Precision Death Forecasting of Dengue Outbreaks in Bangladesh by Blending Statistical and Machine Learning Models

Dengue fever, spread by Aedes mosquitoes, presents a formidable global public health challenge. Despite progress in predictive modeling, the rising incidence and complexity of dengue necessitate more precise forecasting techniques. This study leverages a comprehensive dataset from Bangladesh, spanning 2019 to 2023, to improve dengue outbreak predictions by using hybrid models that blend traditional statistical methods with advanced machine learning algorithms. The research employs a Seasonal Autoregressive Integrated Moving Average (SARIMA) model, along with XGBoost and Random Forest Regression, to predict dengue incidence based on temporal and climatic variables. The dataset consists of 900 daily records, capturing crucial details such as date, month, year, and dengue cases to reflect seasonal trends impacting disease transmission.
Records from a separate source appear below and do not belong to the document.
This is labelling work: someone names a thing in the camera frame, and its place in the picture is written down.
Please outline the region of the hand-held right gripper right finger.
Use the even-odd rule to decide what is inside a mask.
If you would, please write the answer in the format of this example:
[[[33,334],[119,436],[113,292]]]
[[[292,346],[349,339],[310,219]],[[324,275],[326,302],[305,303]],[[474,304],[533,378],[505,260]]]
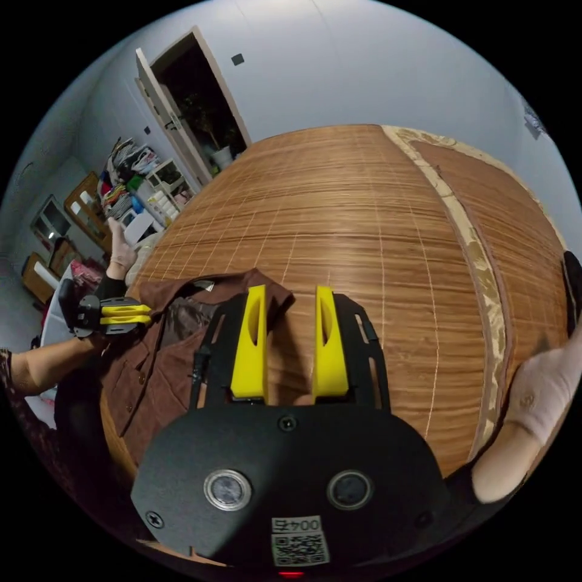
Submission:
[[[317,286],[312,370],[312,395],[315,398],[342,398],[348,393],[347,366],[339,326],[332,289]]]

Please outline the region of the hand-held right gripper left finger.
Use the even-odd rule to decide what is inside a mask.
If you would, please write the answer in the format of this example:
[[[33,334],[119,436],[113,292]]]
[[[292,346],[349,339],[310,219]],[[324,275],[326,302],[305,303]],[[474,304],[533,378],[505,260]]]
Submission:
[[[230,390],[235,400],[267,400],[266,286],[248,289],[236,347]]]

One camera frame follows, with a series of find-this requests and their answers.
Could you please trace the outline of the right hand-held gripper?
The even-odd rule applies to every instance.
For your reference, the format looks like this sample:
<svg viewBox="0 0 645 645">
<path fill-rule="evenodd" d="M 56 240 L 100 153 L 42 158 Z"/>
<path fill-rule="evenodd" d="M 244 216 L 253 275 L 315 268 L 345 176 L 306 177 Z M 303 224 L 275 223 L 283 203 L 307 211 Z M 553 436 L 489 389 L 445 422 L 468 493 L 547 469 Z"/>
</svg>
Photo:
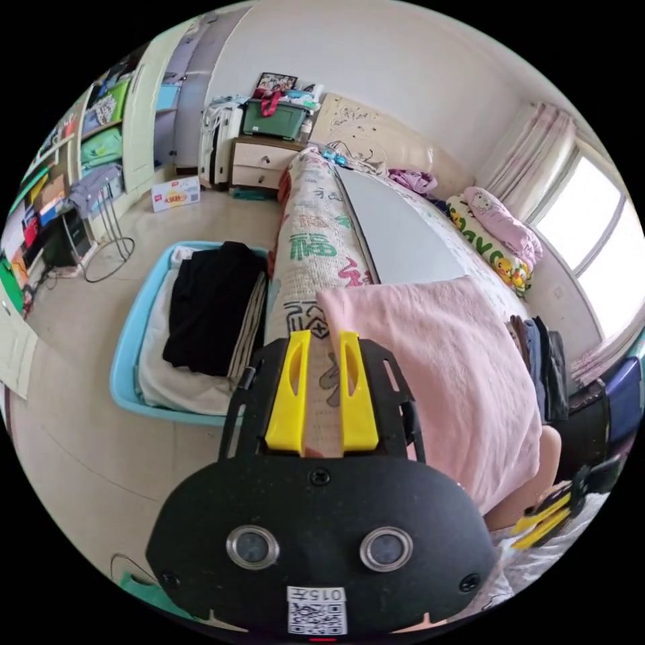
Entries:
<svg viewBox="0 0 645 645">
<path fill-rule="evenodd" d="M 604 495 L 614 487 L 624 466 L 621 455 L 615 455 L 596 466 L 583 466 L 573 477 L 570 491 L 555 491 L 536 506 L 526 510 L 523 519 L 540 522 L 525 535 L 512 543 L 515 550 L 526 550 L 543 546 L 556 537 L 567 525 L 567 519 L 547 518 L 562 509 L 582 510 L 590 495 Z"/>
</svg>

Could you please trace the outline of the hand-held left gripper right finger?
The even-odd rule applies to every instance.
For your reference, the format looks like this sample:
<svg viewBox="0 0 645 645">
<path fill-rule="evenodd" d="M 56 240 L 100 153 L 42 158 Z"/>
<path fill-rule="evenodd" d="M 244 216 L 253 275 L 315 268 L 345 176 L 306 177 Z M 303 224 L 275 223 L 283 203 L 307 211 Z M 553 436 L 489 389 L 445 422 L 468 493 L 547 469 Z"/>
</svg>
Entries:
<svg viewBox="0 0 645 645">
<path fill-rule="evenodd" d="M 343 451 L 374 451 L 379 443 L 358 334 L 339 334 L 340 426 Z"/>
</svg>

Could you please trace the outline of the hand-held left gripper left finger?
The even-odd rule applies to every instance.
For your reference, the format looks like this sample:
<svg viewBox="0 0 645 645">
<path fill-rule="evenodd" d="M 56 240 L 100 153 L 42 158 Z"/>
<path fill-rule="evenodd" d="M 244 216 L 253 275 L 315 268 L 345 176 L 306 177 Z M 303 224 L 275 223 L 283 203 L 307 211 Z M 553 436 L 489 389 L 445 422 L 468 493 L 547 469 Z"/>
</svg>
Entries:
<svg viewBox="0 0 645 645">
<path fill-rule="evenodd" d="M 268 449 L 304 449 L 310 331 L 290 334 L 265 433 Z"/>
</svg>
The results indicate that the XGBoost model, enhanced with features like DayOfWeek and Month, markedly surpasses other models. It achieved the lowest Mean Squared Error (MSE) of 2.6108 and a Root Mean Squared Error (RMSE) of 1.6158, demonstrating superior predictive accuracy. Conversely, the SARIMA model, despite its ability to capture temporal patterns, showed limitations in managing non-linear trends, resulting in a higher RMSE.These findings emphasize the effectiveness of combining machine learning techniques with time series analysis to forecast dengue trends, offering a vital tool for public health officials to apply timely interventions. This study underscores the significance of integrating models and feature engineering to enhance the precision of health predictions, thus contributing to more effective dengue management strategies.